Activity: Wherever the string "itself" appears in the entries below, return the line that holds it.
Material for this task Start Marker
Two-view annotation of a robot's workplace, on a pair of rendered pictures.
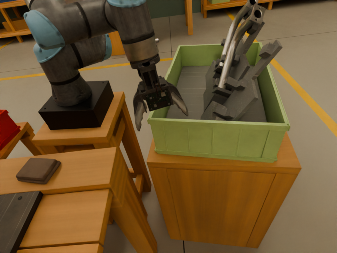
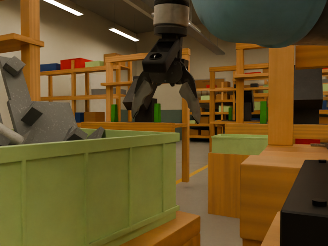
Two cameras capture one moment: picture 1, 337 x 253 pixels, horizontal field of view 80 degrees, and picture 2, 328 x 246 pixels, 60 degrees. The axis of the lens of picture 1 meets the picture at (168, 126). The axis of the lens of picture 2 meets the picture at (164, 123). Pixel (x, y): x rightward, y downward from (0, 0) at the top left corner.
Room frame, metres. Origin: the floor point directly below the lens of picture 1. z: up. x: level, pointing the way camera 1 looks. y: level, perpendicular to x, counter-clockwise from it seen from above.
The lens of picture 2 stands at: (1.04, 0.23, 0.99)
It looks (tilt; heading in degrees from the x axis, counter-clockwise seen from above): 1 degrees down; 201
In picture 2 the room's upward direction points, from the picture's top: straight up
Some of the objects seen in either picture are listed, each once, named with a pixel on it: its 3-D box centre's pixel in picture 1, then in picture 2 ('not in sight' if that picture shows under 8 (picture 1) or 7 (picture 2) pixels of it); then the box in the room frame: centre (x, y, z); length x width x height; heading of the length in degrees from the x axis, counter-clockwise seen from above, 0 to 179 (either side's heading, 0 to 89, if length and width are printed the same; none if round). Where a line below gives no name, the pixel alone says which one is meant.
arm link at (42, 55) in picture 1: (57, 57); not in sight; (0.76, 0.36, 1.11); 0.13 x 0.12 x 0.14; 121
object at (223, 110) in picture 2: not in sight; (223, 112); (-9.47, -1.38, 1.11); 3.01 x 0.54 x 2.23; 85
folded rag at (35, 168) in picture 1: (37, 169); not in sight; (0.41, 0.41, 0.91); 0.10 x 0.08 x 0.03; 73
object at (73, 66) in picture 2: not in sight; (78, 109); (-4.27, -3.80, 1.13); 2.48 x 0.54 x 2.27; 85
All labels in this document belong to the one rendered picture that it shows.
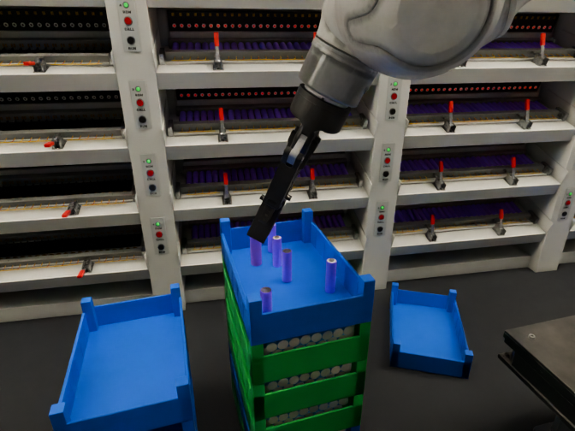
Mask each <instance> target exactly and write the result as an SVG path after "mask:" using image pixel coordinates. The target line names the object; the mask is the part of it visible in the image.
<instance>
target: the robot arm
mask: <svg viewBox="0 0 575 431"><path fill-rule="evenodd" d="M529 1H531V0H325V1H324V4H323V8H322V14H321V20H320V23H319V27H318V29H317V34H316V36H315V38H314V39H313V40H312V42H311V48H310V49H309V51H308V54H307V56H306V58H305V61H304V63H303V65H302V67H301V70H300V71H299V79H300V80H301V81H302V82H303V83H301V84H299V88H298V90H297V91H296V94H295V96H294V98H293V101H292V103H291V105H290V111H291V112H292V114H293V115H294V116H295V117H296V118H299V120H300V121H301V125H300V127H298V126H297V127H296V128H295V129H294V130H293V131H292V132H291V133H290V135H289V137H288V140H287V141H288V143H287V147H286V148H285V149H284V152H283V154H282V159H281V161H280V164H279V166H278V168H277V170H276V173H275V175H274V177H273V179H272V181H271V183H270V186H269V189H268V191H267V192H266V194H265V196H264V195H263V194H262V195H261V197H260V199H261V200H263V202H262V203H261V205H260V207H259V209H258V212H257V214H256V216H255V218H254V220H253V222H252V225H251V226H250V228H249V230H248V232H247V235H248V236H250V237H251V238H253V239H255V240H257V241H259V242H261V243H262V244H263V243H264V242H265V240H266V239H267V237H268V236H269V235H270V232H271V230H272V228H273V226H274V225H275V223H276V220H277V218H278V216H279V215H280V213H281V211H282V208H283V206H284V204H285V203H286V201H287V200H288V201H290V200H291V198H292V196H291V195H289V194H288V193H289V192H290V191H291V190H292V189H293V184H294V182H295V181H296V179H297V177H298V175H299V172H300V170H301V169H303V168H304V166H305V165H306V164H307V162H308V161H309V159H310V157H311V154H312V153H313V152H314V151H315V149H316V148H317V147H318V145H319V144H320V142H321V138H319V134H318V133H319V131H324V132H325V133H330V134H336V133H338V132H339V131H340V130H341V129H342V127H343V125H344V123H345V121H346V119H347V117H348V116H349V114H350V112H351V108H350V107H354V108H356V107H358V106H359V104H360V99H361V98H362V96H363V94H365V93H366V91H368V90H369V88H370V85H371V84H372V82H373V80H374V79H375V77H376V76H377V75H378V72H379V73H381V74H385V75H387V76H389V77H393V78H396V79H402V80H421V79H427V78H431V77H435V76H437V75H440V74H445V73H446V72H448V71H451V70H453V69H454V68H457V67H458V66H459V65H461V64H462V63H464V62H466V61H467V60H468V59H470V58H471V57H472V56H473V55H474V54H475V53H477V52H478V51H479V49H480V48H482V47H483V46H485V45H486V44H488V43H489V42H491V41H493V40H494V39H496V38H499V37H501V36H503V35H504V34H505V33H506V32H507V30H508V29H509V27H510V26H511V24H512V22H513V18H514V16H515V15H516V14H517V12H518V11H519V10H520V9H521V8H522V7H523V6H524V5H525V4H527V3H528V2H529ZM284 198H285V199H284Z"/></svg>
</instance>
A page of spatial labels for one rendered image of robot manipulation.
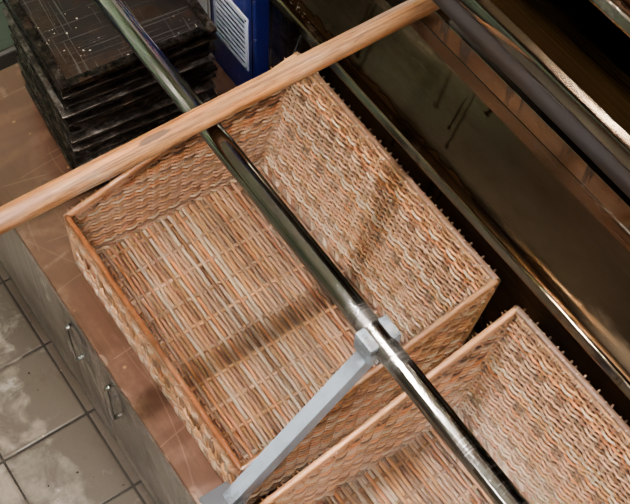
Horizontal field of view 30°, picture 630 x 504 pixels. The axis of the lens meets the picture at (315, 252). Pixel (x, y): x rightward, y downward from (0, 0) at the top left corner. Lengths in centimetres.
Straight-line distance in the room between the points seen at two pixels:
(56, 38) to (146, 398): 62
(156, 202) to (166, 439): 43
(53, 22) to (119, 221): 36
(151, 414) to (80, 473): 63
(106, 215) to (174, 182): 14
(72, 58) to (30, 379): 91
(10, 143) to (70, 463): 71
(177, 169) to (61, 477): 81
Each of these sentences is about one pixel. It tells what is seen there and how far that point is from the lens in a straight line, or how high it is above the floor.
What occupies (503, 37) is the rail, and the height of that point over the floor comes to 143.
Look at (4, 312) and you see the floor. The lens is 276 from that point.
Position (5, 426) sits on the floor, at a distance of 263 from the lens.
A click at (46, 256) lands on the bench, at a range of 213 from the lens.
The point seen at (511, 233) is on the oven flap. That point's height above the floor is 96.
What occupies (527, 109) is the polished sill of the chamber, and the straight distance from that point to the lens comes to 156.
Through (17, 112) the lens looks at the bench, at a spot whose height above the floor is 58.
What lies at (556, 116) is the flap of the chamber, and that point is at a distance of 125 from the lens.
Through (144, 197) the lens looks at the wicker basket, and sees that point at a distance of 205.
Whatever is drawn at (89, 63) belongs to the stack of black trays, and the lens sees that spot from 199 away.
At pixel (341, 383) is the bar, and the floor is 111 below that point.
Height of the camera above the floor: 235
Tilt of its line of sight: 57 degrees down
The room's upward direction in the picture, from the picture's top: 4 degrees clockwise
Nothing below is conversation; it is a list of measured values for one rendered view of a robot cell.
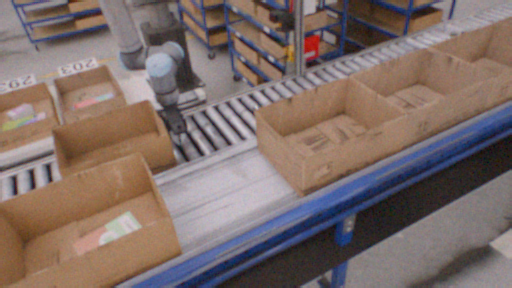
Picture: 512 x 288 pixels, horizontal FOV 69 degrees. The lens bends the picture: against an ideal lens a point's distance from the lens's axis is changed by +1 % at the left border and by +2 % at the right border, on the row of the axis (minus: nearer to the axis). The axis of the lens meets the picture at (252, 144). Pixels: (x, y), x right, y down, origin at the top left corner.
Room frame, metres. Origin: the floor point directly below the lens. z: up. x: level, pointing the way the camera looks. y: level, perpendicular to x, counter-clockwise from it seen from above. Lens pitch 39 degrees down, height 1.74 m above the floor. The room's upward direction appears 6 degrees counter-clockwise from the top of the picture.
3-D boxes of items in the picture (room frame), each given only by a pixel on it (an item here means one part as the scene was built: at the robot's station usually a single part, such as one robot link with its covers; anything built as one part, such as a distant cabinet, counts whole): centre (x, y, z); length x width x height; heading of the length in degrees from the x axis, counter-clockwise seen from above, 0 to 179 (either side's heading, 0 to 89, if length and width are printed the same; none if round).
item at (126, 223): (0.63, 0.40, 0.92); 0.16 x 0.11 x 0.07; 127
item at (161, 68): (1.23, 0.30, 1.11); 0.10 x 0.09 x 0.12; 171
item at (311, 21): (2.53, -0.35, 0.79); 0.40 x 0.30 x 0.10; 26
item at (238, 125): (1.35, 0.03, 0.72); 0.52 x 0.05 x 0.05; 24
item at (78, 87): (1.68, 0.80, 0.80); 0.38 x 0.28 x 0.10; 26
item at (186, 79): (1.82, 0.39, 0.91); 0.26 x 0.26 x 0.33; 24
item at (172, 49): (1.34, 0.30, 1.12); 0.12 x 0.12 x 0.09; 81
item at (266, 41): (2.53, -0.35, 0.59); 0.40 x 0.30 x 0.10; 22
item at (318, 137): (0.98, -0.25, 0.96); 0.39 x 0.29 x 0.17; 114
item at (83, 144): (1.18, 0.54, 0.83); 0.39 x 0.29 x 0.17; 114
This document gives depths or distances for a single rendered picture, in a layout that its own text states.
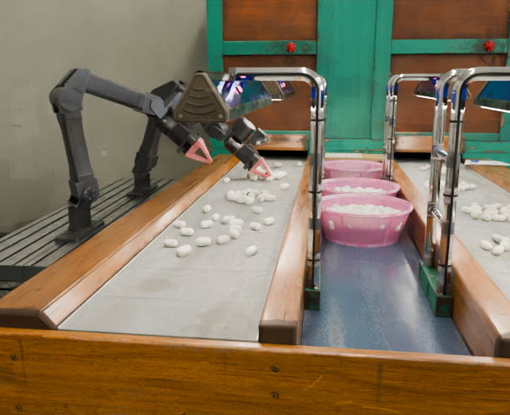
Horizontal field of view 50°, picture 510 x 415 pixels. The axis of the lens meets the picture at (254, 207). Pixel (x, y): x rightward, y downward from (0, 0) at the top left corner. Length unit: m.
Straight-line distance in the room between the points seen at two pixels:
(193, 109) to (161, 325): 0.32
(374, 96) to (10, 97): 2.27
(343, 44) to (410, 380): 1.92
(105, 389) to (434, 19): 2.11
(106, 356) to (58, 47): 2.93
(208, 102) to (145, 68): 2.65
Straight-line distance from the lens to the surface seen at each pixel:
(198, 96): 0.79
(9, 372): 0.93
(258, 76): 1.00
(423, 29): 2.57
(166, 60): 3.40
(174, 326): 0.85
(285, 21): 2.55
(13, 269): 1.44
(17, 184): 3.84
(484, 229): 1.47
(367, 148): 2.54
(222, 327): 0.84
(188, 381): 0.83
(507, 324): 0.87
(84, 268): 1.06
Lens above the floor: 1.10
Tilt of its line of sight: 13 degrees down
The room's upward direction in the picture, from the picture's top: straight up
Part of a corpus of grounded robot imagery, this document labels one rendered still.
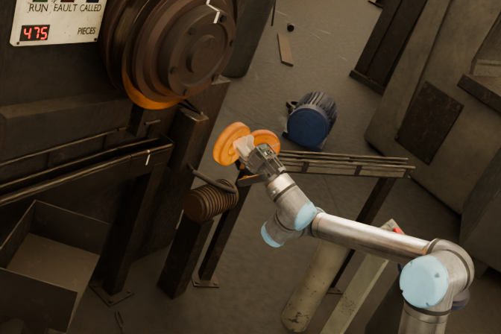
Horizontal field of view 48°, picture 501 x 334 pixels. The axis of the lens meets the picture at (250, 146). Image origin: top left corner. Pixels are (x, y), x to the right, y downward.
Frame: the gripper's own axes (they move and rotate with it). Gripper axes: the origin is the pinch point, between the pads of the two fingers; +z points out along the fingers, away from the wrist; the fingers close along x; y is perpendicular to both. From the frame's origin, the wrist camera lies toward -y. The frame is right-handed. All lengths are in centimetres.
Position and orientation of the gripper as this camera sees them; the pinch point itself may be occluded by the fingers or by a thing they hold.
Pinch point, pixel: (234, 139)
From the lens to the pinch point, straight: 188.6
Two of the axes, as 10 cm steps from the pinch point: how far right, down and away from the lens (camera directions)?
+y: 5.4, -6.5, -5.4
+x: -5.8, 1.9, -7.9
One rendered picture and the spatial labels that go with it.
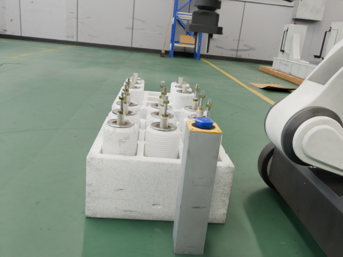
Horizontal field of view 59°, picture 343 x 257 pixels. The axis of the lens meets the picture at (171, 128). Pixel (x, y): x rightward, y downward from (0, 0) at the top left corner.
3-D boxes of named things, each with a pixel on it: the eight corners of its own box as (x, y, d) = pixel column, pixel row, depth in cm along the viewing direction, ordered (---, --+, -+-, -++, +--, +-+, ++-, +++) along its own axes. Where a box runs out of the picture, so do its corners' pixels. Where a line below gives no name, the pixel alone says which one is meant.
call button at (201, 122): (210, 126, 70) (211, 117, 69) (213, 131, 66) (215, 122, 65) (193, 124, 69) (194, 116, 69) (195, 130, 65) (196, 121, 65)
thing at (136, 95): (140, 123, 147) (143, 86, 142) (139, 129, 138) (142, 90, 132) (120, 122, 146) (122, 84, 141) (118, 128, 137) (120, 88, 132)
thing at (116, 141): (135, 176, 94) (139, 120, 89) (133, 191, 85) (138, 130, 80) (103, 174, 93) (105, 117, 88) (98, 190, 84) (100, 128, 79)
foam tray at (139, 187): (202, 165, 124) (209, 123, 119) (224, 224, 87) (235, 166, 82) (105, 159, 120) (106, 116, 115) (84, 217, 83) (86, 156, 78)
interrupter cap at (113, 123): (135, 122, 88) (135, 119, 88) (133, 130, 81) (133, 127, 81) (108, 120, 87) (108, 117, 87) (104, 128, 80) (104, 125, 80)
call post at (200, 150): (199, 236, 80) (216, 124, 71) (203, 255, 74) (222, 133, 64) (172, 235, 80) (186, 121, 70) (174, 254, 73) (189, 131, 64)
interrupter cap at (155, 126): (167, 123, 90) (167, 120, 90) (182, 130, 84) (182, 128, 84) (145, 125, 86) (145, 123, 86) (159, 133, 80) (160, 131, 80)
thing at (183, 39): (193, 45, 670) (194, 36, 664) (194, 46, 646) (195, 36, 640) (178, 44, 667) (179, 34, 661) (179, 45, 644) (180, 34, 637)
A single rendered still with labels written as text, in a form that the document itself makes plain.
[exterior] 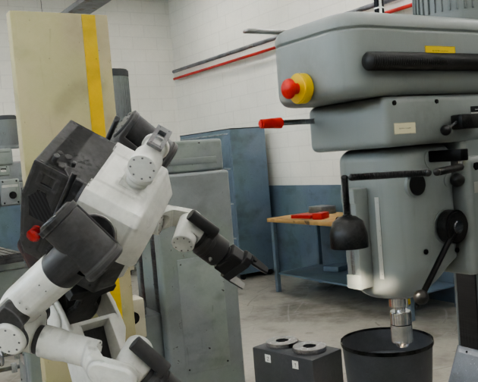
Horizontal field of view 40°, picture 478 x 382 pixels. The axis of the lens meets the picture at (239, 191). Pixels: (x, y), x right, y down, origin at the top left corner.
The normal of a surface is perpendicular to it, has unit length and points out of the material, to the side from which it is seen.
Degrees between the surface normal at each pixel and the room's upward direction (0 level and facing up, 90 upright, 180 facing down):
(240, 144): 90
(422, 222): 90
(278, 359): 90
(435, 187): 90
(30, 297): 110
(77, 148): 46
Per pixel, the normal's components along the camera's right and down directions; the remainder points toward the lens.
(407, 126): 0.54, 0.00
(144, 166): -0.18, 0.52
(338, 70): -0.49, 0.08
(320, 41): -0.84, 0.10
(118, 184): 0.45, -0.71
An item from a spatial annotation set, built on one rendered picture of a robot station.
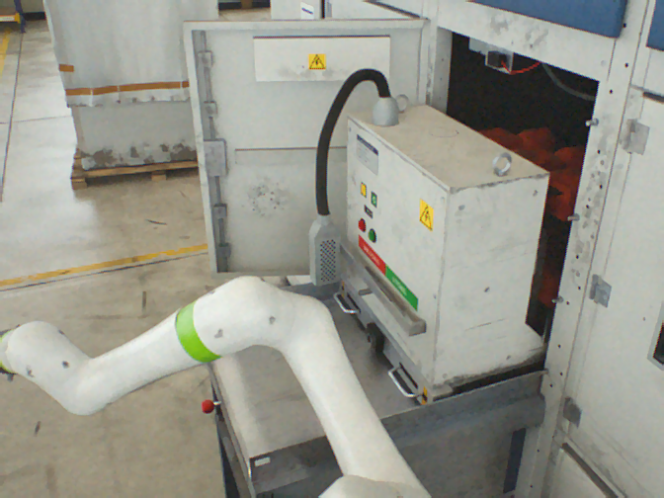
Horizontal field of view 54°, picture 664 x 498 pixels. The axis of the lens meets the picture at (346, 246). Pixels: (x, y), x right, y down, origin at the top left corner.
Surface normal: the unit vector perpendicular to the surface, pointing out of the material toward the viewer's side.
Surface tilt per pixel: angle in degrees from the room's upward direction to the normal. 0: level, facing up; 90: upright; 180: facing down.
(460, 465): 90
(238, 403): 0
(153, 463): 0
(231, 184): 90
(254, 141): 90
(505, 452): 90
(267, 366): 0
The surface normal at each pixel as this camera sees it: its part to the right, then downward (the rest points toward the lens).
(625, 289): -0.92, 0.18
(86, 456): 0.00, -0.88
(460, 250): 0.38, 0.44
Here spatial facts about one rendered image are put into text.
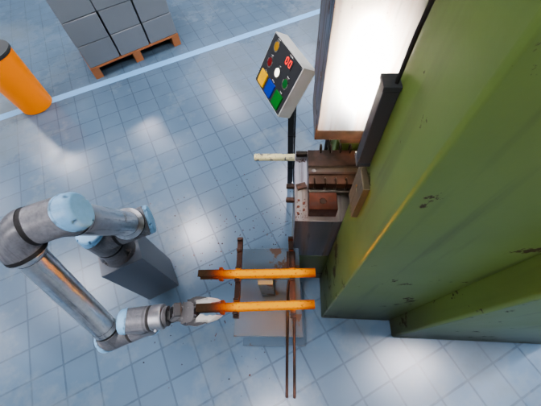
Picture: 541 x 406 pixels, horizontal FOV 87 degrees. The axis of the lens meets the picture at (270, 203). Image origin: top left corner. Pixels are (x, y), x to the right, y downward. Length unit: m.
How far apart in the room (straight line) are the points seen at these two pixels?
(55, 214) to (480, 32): 0.96
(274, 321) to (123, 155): 2.24
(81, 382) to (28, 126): 2.62
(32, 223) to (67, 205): 0.09
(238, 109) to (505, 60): 2.79
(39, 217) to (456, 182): 0.98
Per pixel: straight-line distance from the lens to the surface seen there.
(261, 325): 1.36
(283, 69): 1.58
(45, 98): 4.01
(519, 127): 0.50
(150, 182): 2.73
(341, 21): 0.74
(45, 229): 0.98
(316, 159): 1.34
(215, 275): 1.13
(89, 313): 1.23
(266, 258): 1.42
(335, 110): 0.88
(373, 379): 2.10
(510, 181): 0.62
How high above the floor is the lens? 2.03
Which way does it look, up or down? 60 degrees down
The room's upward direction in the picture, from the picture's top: 6 degrees counter-clockwise
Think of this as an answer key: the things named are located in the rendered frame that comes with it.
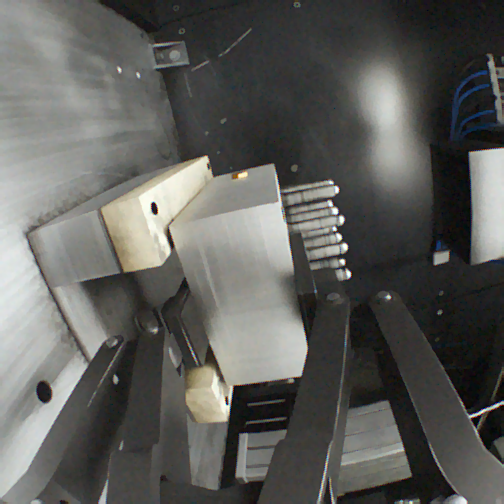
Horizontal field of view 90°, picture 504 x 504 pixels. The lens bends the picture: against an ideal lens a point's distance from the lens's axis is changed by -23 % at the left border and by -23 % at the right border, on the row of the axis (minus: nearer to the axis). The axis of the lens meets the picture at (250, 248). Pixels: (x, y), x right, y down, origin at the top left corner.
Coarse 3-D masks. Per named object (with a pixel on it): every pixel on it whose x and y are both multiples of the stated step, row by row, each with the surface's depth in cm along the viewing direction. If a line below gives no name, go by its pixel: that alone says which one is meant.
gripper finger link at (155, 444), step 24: (144, 312) 13; (144, 336) 12; (168, 336) 13; (144, 360) 11; (168, 360) 11; (144, 384) 10; (168, 384) 10; (144, 408) 9; (168, 408) 9; (144, 432) 8; (168, 432) 8; (120, 456) 6; (144, 456) 6; (168, 456) 7; (120, 480) 6; (144, 480) 6; (168, 480) 7
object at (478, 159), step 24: (432, 144) 22; (456, 144) 20; (480, 144) 19; (432, 168) 23; (456, 168) 23; (480, 168) 17; (456, 192) 24; (480, 192) 18; (456, 216) 25; (480, 216) 19; (456, 240) 24; (480, 240) 19
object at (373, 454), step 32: (128, 0) 24; (480, 64) 32; (480, 96) 35; (480, 128) 33; (256, 384) 52; (288, 384) 43; (256, 416) 37; (288, 416) 36; (352, 416) 34; (384, 416) 32; (256, 448) 33; (352, 448) 29; (384, 448) 28; (224, 480) 29; (256, 480) 30; (352, 480) 29; (384, 480) 30
Material for this task End Marker
Answer below:
Position and orientation of the gripper as this camera sees them; the pinch point itself may be occluded by the fingers or by a thing they hold.
A single rendered still with labels written as text, in a form that the document itself makes plain.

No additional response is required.